(Records from a data source)
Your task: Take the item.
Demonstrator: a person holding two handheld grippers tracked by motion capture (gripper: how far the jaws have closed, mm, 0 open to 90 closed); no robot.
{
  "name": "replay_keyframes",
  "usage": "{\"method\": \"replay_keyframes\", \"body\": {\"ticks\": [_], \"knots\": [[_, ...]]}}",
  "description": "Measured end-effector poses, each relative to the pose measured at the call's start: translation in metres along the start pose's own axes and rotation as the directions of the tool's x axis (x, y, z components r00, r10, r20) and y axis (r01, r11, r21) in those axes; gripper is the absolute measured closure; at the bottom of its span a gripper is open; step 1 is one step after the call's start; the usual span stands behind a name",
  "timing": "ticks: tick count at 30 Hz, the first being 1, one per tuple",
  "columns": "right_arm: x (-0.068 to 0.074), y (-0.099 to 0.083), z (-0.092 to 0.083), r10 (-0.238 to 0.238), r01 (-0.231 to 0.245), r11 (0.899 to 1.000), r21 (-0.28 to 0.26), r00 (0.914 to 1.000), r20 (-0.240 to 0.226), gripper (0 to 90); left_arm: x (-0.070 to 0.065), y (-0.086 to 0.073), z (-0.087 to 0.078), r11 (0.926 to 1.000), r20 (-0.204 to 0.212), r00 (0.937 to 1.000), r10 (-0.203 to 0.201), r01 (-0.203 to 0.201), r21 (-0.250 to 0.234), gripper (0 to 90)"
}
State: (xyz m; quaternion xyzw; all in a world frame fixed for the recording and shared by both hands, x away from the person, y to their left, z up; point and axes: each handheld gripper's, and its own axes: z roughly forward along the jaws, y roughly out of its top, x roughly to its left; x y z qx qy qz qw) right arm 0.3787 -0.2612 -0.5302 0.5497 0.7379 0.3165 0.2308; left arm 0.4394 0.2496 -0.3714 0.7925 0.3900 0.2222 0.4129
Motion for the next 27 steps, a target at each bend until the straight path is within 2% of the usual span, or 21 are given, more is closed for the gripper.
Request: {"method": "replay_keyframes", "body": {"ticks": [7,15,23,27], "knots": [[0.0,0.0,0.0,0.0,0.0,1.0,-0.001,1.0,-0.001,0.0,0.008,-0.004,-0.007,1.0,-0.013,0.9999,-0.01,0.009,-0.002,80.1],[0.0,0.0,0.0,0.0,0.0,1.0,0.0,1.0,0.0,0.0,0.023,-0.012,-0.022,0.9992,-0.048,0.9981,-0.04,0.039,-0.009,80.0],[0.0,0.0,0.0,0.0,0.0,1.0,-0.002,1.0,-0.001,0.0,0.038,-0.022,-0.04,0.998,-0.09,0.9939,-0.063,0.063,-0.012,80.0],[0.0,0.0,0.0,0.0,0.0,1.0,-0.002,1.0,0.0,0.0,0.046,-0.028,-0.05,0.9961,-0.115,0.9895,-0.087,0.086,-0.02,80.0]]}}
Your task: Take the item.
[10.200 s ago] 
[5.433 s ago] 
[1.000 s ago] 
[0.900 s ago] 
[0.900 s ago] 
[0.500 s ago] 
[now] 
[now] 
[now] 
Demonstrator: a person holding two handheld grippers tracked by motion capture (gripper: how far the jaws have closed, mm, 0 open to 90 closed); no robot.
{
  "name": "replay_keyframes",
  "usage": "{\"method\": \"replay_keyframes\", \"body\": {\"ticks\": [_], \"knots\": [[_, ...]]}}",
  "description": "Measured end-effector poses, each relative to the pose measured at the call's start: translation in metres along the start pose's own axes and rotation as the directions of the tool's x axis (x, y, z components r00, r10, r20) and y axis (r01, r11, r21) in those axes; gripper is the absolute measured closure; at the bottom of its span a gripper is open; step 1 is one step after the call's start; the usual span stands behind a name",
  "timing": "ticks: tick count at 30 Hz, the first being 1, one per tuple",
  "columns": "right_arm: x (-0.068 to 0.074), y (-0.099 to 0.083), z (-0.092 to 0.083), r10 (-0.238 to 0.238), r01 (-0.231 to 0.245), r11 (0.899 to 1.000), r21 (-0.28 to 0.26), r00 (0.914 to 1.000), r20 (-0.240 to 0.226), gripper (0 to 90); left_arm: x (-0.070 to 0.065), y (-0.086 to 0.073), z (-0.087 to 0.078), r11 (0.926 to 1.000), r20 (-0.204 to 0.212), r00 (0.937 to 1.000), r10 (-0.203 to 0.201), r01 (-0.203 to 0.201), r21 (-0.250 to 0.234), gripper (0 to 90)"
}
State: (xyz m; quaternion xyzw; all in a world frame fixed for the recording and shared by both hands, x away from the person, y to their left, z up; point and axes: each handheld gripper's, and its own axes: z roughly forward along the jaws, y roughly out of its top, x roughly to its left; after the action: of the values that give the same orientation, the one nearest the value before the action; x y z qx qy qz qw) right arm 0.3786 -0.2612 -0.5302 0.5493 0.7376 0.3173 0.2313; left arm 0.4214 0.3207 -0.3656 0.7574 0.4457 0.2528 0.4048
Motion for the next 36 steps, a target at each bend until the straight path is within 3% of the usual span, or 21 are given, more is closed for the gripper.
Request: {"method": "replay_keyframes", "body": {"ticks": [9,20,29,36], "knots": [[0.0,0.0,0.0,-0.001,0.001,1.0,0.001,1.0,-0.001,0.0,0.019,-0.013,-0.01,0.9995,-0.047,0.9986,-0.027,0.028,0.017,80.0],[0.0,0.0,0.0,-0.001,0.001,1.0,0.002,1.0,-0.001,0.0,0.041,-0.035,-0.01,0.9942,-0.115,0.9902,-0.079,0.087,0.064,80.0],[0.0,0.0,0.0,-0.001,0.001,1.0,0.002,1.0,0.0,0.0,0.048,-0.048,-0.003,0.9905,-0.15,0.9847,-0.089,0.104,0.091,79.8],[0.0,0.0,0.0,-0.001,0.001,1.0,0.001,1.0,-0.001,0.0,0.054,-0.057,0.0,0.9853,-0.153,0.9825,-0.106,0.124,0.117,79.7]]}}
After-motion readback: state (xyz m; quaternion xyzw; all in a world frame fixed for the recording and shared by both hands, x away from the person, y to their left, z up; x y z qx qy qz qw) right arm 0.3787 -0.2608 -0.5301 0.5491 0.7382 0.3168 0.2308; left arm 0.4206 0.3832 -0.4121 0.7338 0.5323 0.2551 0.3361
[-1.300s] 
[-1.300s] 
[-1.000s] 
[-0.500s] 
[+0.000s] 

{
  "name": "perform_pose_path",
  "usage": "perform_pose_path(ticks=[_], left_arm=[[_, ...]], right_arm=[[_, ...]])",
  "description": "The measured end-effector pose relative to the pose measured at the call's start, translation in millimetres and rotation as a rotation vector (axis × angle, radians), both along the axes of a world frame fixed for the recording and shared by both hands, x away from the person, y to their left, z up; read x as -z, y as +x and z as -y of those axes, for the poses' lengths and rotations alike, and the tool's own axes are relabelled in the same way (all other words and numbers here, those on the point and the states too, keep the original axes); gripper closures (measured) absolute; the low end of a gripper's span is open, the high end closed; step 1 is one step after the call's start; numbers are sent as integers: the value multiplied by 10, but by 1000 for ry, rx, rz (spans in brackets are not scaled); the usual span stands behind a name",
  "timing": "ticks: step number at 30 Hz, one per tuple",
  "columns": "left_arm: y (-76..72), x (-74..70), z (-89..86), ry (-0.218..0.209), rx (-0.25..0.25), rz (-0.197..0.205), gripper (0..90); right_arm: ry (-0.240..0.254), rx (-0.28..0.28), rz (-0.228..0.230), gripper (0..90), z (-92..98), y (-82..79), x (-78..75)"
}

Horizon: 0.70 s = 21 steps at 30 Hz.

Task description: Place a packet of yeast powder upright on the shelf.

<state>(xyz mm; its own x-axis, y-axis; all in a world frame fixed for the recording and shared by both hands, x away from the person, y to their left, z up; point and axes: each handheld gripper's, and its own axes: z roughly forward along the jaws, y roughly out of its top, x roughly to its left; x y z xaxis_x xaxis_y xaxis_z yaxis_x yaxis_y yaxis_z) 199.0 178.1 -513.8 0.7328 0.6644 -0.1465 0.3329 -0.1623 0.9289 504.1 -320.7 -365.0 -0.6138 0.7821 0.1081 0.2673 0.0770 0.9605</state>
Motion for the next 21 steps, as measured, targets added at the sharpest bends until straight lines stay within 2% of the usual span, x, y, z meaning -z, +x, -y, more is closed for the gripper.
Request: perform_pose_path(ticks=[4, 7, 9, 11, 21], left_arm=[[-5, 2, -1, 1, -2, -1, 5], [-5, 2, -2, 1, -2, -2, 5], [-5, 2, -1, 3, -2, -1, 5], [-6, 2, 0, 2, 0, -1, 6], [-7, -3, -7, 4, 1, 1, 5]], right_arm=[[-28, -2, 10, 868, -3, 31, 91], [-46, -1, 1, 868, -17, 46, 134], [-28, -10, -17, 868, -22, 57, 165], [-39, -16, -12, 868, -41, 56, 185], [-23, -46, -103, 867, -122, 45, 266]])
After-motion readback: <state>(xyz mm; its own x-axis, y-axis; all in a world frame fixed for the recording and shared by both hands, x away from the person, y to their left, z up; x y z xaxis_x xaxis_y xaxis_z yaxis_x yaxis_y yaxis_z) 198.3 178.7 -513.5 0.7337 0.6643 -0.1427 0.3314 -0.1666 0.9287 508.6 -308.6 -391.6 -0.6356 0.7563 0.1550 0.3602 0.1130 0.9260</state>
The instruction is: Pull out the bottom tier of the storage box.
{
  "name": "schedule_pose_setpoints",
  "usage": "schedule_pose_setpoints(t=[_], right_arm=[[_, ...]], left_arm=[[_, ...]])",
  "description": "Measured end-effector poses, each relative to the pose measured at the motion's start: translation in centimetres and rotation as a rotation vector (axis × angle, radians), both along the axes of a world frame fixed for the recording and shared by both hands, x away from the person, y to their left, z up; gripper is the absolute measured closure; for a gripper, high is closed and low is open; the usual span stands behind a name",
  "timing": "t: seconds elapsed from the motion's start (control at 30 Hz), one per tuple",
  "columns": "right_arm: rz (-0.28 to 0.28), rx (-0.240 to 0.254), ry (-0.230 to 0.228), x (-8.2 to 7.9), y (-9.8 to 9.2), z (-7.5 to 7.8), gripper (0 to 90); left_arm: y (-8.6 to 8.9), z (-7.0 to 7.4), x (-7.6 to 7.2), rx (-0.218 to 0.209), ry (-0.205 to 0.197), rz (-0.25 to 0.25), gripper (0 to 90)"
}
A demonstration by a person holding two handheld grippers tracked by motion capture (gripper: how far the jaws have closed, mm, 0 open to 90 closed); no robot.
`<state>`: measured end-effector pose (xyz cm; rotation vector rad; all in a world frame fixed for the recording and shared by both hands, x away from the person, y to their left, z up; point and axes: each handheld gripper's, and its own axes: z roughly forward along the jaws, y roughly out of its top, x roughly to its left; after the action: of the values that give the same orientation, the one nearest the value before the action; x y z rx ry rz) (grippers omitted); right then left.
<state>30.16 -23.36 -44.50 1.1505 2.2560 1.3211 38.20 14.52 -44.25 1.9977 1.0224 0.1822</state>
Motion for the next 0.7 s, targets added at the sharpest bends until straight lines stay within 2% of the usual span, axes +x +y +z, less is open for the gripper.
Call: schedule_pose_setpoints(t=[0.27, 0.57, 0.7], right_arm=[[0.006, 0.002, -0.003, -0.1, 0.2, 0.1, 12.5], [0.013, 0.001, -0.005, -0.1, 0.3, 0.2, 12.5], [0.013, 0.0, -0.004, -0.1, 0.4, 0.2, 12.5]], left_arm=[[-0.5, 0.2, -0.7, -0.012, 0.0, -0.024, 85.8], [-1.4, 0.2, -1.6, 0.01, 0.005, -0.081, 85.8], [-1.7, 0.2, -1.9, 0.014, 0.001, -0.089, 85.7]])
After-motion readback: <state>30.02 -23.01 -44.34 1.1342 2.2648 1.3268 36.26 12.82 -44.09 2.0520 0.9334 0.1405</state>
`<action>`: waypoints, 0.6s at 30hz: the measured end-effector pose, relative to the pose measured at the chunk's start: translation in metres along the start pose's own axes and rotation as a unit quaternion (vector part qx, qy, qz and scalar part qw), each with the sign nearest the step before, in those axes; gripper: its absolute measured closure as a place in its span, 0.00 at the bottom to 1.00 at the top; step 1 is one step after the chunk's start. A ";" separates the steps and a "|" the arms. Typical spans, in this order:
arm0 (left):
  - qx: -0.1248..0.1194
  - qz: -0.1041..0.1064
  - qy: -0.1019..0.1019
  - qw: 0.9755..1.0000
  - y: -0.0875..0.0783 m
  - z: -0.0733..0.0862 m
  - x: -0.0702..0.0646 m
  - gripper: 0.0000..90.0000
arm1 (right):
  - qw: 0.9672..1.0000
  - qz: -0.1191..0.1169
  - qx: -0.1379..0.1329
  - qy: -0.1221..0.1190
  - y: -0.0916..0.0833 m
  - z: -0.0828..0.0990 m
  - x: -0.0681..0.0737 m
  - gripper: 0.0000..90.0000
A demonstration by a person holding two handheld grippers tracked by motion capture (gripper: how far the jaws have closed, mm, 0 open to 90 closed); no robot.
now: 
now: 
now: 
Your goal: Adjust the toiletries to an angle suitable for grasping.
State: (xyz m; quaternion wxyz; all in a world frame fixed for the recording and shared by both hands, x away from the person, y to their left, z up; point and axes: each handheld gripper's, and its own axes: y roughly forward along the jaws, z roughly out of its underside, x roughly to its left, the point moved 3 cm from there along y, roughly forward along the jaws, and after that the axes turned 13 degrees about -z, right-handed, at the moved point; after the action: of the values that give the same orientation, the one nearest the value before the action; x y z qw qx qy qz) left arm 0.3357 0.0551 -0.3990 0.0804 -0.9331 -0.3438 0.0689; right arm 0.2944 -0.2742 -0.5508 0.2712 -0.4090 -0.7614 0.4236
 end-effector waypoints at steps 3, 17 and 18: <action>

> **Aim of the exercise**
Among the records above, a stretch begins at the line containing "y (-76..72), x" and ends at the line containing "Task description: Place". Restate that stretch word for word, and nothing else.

> **Written response**
  "columns": "left_arm: y (-76..72), x (-74..70), z (-89..86), ry (-0.218..0.209), rx (-0.25..0.25), rz (-0.197..0.205), gripper (0..90); right_arm: ry (-0.240..0.254), rx (-0.28..0.28), rz (-0.228..0.230), gripper (0..90), z (-92..98), y (-82..79), x (-78..75)"
}

Horizon: 0.70 s = 21 steps at 30 Hz.

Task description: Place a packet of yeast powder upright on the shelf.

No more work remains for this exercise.